First, he won with a running style that may not be his preference. Bob Baffert’s training regimen puts an emphasis on speed and based on Faustin’s workouts coming into the race—as well as the addition of blinkers—speed was anticipated. He instead adapted to his situation, preserved his speed, and used it when the time was right. Oftentimes you’ll see horses get shuffled back or break poorly and still gun for the lead, which frequently results in them using up too much energy and therefore a bad placing. Faustin did not do this, and that’s a green light.
On the other side of the coin, some horses will get discouraged after a not-so-stellar beginning. Capable of speed or not, they simply won’t put the effort in. Faustin did not get discouraged. Like I said, he adapted to his situation, and clearly, that did wonders.
Lastly, similar to my previous point, he passed horses. A simple-sounding thing, sure, but that ability can mean a lot, especially in two-year-olds.

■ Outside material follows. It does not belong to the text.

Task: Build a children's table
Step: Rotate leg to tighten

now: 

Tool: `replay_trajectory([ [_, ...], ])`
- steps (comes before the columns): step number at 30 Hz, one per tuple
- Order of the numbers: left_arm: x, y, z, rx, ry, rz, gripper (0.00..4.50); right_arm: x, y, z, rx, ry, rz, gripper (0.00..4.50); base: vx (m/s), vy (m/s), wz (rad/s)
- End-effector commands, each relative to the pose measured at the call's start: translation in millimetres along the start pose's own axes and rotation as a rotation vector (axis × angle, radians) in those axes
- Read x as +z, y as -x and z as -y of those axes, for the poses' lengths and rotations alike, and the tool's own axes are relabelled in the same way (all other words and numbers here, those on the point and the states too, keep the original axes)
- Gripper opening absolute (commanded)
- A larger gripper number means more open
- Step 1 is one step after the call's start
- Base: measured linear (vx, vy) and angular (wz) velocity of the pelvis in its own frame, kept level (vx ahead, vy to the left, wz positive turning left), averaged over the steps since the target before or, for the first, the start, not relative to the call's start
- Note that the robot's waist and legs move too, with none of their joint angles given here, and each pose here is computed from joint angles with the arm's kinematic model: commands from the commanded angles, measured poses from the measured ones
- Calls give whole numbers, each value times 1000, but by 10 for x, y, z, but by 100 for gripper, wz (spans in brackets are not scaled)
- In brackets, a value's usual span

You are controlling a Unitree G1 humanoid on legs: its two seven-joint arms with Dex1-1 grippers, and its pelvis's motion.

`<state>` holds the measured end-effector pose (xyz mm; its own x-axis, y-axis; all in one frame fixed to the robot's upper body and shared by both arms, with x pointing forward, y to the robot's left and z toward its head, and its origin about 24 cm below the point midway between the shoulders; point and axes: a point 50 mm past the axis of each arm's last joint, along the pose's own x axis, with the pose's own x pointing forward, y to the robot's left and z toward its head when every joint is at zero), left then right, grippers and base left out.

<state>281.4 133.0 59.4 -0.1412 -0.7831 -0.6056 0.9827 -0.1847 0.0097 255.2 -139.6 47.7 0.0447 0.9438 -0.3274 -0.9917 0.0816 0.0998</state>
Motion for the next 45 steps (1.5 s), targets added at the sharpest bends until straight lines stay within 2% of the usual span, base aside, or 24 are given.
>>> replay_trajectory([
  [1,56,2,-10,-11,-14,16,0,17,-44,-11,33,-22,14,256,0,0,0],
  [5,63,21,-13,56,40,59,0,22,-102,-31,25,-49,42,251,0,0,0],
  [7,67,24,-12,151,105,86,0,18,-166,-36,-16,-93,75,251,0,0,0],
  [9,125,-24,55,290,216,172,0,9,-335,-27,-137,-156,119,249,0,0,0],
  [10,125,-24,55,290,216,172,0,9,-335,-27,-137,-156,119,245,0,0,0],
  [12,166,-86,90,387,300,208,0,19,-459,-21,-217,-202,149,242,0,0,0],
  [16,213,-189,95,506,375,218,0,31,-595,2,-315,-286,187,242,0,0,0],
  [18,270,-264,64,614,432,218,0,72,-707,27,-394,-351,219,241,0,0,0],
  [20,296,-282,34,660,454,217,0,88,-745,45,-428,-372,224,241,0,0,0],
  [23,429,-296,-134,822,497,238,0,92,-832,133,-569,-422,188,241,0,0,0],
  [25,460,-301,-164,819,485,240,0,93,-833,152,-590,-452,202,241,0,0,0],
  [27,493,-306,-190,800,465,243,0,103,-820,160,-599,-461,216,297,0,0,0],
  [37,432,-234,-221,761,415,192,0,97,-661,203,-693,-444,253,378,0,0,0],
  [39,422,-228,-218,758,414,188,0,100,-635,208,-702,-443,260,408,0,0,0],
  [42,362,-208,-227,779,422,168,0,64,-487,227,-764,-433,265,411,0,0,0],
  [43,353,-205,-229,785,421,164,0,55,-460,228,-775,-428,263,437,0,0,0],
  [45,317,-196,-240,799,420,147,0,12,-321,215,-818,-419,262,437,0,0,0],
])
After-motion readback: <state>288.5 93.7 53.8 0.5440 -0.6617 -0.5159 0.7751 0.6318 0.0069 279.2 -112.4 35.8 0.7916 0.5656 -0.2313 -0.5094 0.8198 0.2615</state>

Not to mention the sheer ease Faustin did it with. You can see it in his works, too. This recent workout of his is available to watch and it shows exactly what I’m talking about. He traveled patiently alongside his workmate and then, with minimum urging by the exercise rider, swooped by him. Then he just kept going.
This leads me to the age-old question: can he handle stretching out to a route distance? In the likely situation that he targets the Kentucky Derby next year, this is an important question. Personally, I think he can. He runs like he can and if pedigree is any indicator, he’ll be just fine.
Being sired by Curlin is a major bonus for Faustin. He has sired many stellar dirt routers, such as: Good Magic (possibly a Triple Crown winner had he not run into Justify), Vino Rosso (2019 Breeders’ Cup Classic winner), Exaggerator (winner of the 2016 Preakness), and Keen Ice (sire of Kentucky Derby phenom Rich Strike and winner of the 2015 Travers, in which he upset American Pharoah). This year we saw the likes of Malathaat, Cody’s Wish, Nest, and Clairiere strut their stuff going long on the dirt. All are by Curlin.
Curlin himself was no stranger to winning while traveling a route of ground. Among his long list of achievements are wins in the Dubai World Cup, Breeders’ Cup Classic, Jockey Club Gold Cup (twice), Woodward, Stephen Foster, and more.
The dam side of Faustin’s pedigree also suggests he’ll be fine stretching out. As mentioned before, his dam, Hard Not to Like, won three grade ones in her racing career. In 2014, she pulled off the upset in the Jenny Wiley, a 1 1/16-miles affair on the turf. The following year she captured the Gamely and the Diana (in which she set a course record), both 1 ⅛-mile turf events. And though she did have the most success on grass, she was G1-placed on dirt, finishing second in the 2012 Ashland.
Unsurprisingly, Faustin was not a bargain. After going unsold for $285,000 as a yearling, he was acquired for $800,000 by owner Michael Lund Petersen at the 2022 OBS Spring Two-Year-Olds in Training Sale. During the Under Tack Show prior to the sale, he breezed an eighth of a mile in 10 seconds flat. That breeze can be viewed below.
It’s plain to see that Faustin is a talented colt. But how talented? Many people are talking as if the horse is already wearing the Garland of Roses on the first Saturday in May, but personally, I’ll need to see a few more races from him before I come to a solid opinion.
So I ask you: is Faustin Bob Baffert’s next superstar, your 2023 Kentucky Derby winner? Or is he another highly-touted colt doomed to burn out and fall off the radar?
One thing is certain though. Regardless of where he’s destined, he is a colt to keep an eye on.